#### [DATASET CONTENT]
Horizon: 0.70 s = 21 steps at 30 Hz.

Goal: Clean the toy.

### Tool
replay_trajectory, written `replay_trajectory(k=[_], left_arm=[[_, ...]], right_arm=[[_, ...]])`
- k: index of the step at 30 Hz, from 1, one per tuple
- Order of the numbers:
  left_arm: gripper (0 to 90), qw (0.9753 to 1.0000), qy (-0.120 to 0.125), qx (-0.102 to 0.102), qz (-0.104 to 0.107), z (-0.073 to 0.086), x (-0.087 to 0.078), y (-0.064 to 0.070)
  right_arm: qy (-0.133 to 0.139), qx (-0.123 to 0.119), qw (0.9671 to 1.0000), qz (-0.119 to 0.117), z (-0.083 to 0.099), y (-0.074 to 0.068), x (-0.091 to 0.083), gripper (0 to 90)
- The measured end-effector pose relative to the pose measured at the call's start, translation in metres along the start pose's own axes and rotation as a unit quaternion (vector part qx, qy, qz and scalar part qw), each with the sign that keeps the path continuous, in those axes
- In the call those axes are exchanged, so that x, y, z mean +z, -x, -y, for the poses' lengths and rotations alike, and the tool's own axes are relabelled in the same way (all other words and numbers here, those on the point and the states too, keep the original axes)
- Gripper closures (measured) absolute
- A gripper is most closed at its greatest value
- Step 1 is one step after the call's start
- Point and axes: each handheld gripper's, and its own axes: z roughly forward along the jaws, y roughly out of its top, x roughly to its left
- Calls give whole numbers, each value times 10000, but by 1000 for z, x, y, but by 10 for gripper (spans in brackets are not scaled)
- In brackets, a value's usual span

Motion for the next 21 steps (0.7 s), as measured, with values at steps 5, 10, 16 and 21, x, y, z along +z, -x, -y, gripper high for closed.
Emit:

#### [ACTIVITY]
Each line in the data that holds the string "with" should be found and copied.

#### [SOLVED PROBLEM]
- The measured end-effector pose relative to the pose measured at the call's start, translation in metres along the start pose's own axes and rotation as a unit quaternion (vector part qx, qy, qz and scalar part qw), each with the sign that keeps the path continuous, in those axes
Motion for the next 21 steps (0.7 s), as measured, with values at steps 5, 10, 16 and 21, x, y, z along +z, -x, -y, gripper high for closed.

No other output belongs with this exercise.